Work instructions
The full listing should be set down again without a single alteration.

Data under study
══════════════════════════════

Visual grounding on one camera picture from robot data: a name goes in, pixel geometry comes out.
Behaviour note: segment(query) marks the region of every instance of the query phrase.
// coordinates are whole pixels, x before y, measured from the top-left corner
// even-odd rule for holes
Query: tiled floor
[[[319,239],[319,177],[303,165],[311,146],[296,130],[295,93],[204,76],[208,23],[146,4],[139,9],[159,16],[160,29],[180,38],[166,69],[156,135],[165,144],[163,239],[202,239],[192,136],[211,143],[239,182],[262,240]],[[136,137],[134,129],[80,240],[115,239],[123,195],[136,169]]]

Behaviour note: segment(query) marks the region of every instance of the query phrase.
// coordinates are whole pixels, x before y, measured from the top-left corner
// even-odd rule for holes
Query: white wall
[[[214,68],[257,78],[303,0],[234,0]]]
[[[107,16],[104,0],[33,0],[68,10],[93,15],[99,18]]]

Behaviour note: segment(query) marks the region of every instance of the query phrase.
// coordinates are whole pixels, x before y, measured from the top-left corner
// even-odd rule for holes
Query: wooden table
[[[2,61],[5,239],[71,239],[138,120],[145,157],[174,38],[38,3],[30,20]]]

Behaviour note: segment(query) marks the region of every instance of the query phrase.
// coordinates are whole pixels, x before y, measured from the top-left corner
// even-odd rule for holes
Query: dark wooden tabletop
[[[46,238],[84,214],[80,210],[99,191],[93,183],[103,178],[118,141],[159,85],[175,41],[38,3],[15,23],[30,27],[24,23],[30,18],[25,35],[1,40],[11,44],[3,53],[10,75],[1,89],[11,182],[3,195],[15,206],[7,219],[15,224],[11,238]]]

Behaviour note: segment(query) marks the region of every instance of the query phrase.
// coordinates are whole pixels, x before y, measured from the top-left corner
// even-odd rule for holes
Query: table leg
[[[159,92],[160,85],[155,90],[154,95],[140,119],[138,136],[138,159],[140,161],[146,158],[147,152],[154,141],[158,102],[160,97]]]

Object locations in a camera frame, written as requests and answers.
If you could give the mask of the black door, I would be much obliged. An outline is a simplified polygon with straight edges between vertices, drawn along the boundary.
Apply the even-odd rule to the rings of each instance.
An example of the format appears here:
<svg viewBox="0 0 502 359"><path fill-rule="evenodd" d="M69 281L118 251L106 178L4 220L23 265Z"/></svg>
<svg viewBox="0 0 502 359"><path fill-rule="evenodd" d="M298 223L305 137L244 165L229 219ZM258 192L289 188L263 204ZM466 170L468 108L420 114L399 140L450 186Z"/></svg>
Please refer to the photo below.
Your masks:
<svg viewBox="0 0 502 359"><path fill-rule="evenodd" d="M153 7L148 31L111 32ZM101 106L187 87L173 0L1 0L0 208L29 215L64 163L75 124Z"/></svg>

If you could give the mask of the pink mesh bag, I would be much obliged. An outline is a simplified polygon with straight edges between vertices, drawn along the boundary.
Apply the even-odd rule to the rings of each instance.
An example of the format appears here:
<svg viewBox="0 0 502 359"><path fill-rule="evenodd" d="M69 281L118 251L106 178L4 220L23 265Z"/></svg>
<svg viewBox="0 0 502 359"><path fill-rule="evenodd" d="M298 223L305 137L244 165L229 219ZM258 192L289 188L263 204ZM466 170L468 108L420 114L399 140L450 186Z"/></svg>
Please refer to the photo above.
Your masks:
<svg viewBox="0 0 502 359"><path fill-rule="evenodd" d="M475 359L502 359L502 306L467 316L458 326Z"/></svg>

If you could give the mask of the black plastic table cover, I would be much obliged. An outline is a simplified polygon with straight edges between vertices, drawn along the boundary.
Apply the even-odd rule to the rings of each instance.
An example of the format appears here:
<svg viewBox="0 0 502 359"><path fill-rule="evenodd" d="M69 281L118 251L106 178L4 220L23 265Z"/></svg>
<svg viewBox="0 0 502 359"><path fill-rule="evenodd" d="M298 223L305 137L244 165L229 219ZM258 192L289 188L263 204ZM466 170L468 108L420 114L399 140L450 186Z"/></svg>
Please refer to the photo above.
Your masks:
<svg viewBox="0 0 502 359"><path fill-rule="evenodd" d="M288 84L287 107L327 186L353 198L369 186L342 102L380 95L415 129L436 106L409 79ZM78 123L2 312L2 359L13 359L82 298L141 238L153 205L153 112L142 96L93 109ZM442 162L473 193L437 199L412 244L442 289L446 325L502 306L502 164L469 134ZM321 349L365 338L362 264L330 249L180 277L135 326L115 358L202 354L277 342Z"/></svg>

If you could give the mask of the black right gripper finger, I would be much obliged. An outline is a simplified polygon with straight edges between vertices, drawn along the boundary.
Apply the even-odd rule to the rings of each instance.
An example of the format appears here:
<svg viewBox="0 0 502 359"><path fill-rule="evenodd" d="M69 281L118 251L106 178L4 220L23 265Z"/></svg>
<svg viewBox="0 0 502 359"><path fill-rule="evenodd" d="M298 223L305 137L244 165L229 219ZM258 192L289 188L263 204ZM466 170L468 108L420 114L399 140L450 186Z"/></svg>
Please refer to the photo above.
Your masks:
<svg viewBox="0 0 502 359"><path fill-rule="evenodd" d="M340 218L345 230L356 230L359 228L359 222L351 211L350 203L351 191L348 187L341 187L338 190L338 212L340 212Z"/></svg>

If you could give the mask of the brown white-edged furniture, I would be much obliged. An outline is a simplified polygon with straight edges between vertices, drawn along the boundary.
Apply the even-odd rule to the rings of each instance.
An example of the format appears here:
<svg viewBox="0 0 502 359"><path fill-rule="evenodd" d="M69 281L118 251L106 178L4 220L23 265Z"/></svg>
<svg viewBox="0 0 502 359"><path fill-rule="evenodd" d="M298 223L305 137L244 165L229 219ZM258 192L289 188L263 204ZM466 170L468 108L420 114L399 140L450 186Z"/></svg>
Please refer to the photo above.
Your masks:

══════════════════════════════

Answer to the exercise
Visual grounding on one camera picture from robot data: a name goes in, pixel geometry comes out.
Behaviour note: segment(query) marks the region of every instance of the query phrase.
// coordinates are whole pixels, x before y, measured from the top-left corner
// even-odd rule for holes
Query: tiled floor
[[[319,239],[319,177],[303,165],[311,146],[296,130],[295,93],[204,76],[208,23],[146,4],[139,9],[159,16],[160,29],[180,38],[166,69],[156,135],[165,144],[163,239],[202,239],[192,136],[211,143],[239,182],[262,240]],[[136,137],[134,129],[80,240],[115,239],[123,195],[136,169]]]

Behaviour note: segment(query) marks the region of every instance of the query phrase.
// coordinates are whole pixels, x before y, measured from the top-left corner
// even-odd rule for holes
Query: white wall
[[[214,68],[257,78],[303,0],[234,0]]]
[[[107,16],[104,0],[33,0],[68,10],[93,15],[99,18]]]

Behaviour note: segment(query) marks the region of every instance of the query phrase.
// coordinates are whole pixels, x before y, measured from the top-left corner
// even-odd rule for holes
Query: wooden table
[[[2,61],[5,239],[71,239],[138,120],[145,157],[174,38],[38,3],[30,20]]]

Behaviour note: segment(query) marks the region of every instance of the query phrase.
// coordinates are whole pixels, x before y, measured from the top-left corner
// even-odd rule for holes
Query: dark wooden tabletop
[[[46,238],[84,214],[80,210],[99,191],[93,183],[103,178],[118,141],[159,85],[175,41],[38,3],[15,23],[30,27],[24,23],[30,18],[25,35],[1,40],[11,44],[3,53],[10,75],[1,89],[11,182],[3,195],[15,206],[7,219],[15,224],[11,238]]]

Behaviour note: segment(query) marks the region of every instance of the query phrase.
// coordinates are whole pixels, x before y, measured from the top-left corner
// even-odd rule for holes
Query: table leg
[[[159,92],[160,85],[155,90],[154,95],[140,119],[138,136],[138,159],[140,161],[146,158],[147,152],[154,141],[158,102],[160,97]]]

Object locations in a camera frame, written as requests and answers.
If you could give the mask of the black door, I would be much obliged. An outline is a simplified polygon with straight edges between vertices, drawn along the boundary.
Apply the even-odd rule to the rings of each instance.
An example of the format appears here:
<svg viewBox="0 0 502 359"><path fill-rule="evenodd" d="M69 281L118 251L106 178L4 220L23 265Z"/></svg>
<svg viewBox="0 0 502 359"><path fill-rule="evenodd" d="M298 223L305 137L244 165L229 219ZM258 192L289 188L263 204ZM466 170L468 108L420 114L399 140L450 186Z"/></svg>
Please refer to the photo below.
Your masks:
<svg viewBox="0 0 502 359"><path fill-rule="evenodd" d="M153 7L148 31L111 32ZM101 106L187 87L173 0L1 0L0 208L29 215L64 163L75 124Z"/></svg>

If you could give the mask of the pink mesh bag, I would be much obliged. An outline is a simplified polygon with straight edges between vertices, drawn along the boundary.
Apply the even-odd rule to the rings of each instance.
An example of the format appears here:
<svg viewBox="0 0 502 359"><path fill-rule="evenodd" d="M69 281L118 251L106 178L4 220L23 265Z"/></svg>
<svg viewBox="0 0 502 359"><path fill-rule="evenodd" d="M298 223L305 137L244 165L229 219ZM258 192L289 188L263 204ZM466 170L468 108L420 114L399 140L450 186Z"/></svg>
Please refer to the photo above.
Your masks:
<svg viewBox="0 0 502 359"><path fill-rule="evenodd" d="M475 359L502 359L502 306L467 316L458 326Z"/></svg>

If you could give the mask of the black plastic table cover, I would be much obliged. An outline is a simplified polygon with straight edges between vertices, drawn along the boundary.
Apply the even-odd rule to the rings of each instance.
An example of the format appears here:
<svg viewBox="0 0 502 359"><path fill-rule="evenodd" d="M69 281L118 251L106 178L4 220L23 265Z"/></svg>
<svg viewBox="0 0 502 359"><path fill-rule="evenodd" d="M298 223L305 137L244 165L229 219ZM258 192L289 188L263 204ZM466 170L468 108L420 114L399 140L450 186Z"/></svg>
Please refer to the photo above.
Your masks:
<svg viewBox="0 0 502 359"><path fill-rule="evenodd" d="M288 84L287 107L327 186L353 198L369 186L342 102L380 95L415 129L436 106L409 79ZM78 123L2 312L2 359L13 359L82 298L141 238L153 205L153 112L142 96L93 109ZM442 162L473 193L437 199L412 244L442 289L446 325L502 306L502 164L469 134ZM321 349L365 338L362 264L330 249L180 277L135 326L115 358L202 354L277 342Z"/></svg>

If you could give the mask of the black right gripper finger, I would be much obliged. An outline is a simplified polygon with straight edges between vertices, drawn along the boundary.
Apply the even-odd rule to the rings of each instance.
An example of the format appears here:
<svg viewBox="0 0 502 359"><path fill-rule="evenodd" d="M69 281L118 251L106 178L4 220L23 265Z"/></svg>
<svg viewBox="0 0 502 359"><path fill-rule="evenodd" d="M298 223L305 137L244 165L229 219ZM258 192L289 188L263 204ZM466 170L468 108L420 114L399 140L450 186Z"/></svg>
Please refer to the photo above.
Your masks:
<svg viewBox="0 0 502 359"><path fill-rule="evenodd" d="M340 218L345 230L356 230L359 228L359 222L351 211L350 203L351 191L348 187L341 187L338 190L338 212L340 212Z"/></svg>

If you could give the mask of the brown white-edged furniture, I would be much obliged. An outline is a simplified polygon with straight edges between vertices, drawn along the boundary.
Apply the even-odd rule to the rings of each instance.
An example of the format appears here:
<svg viewBox="0 0 502 359"><path fill-rule="evenodd" d="M69 281L118 251L106 178L4 220L23 265Z"/></svg>
<svg viewBox="0 0 502 359"><path fill-rule="evenodd" d="M298 223L305 137L244 165L229 219ZM258 192L289 188L263 204ZM466 170L468 108L420 114L399 140L450 186Z"/></svg>
Please refer to the photo above.
Your masks:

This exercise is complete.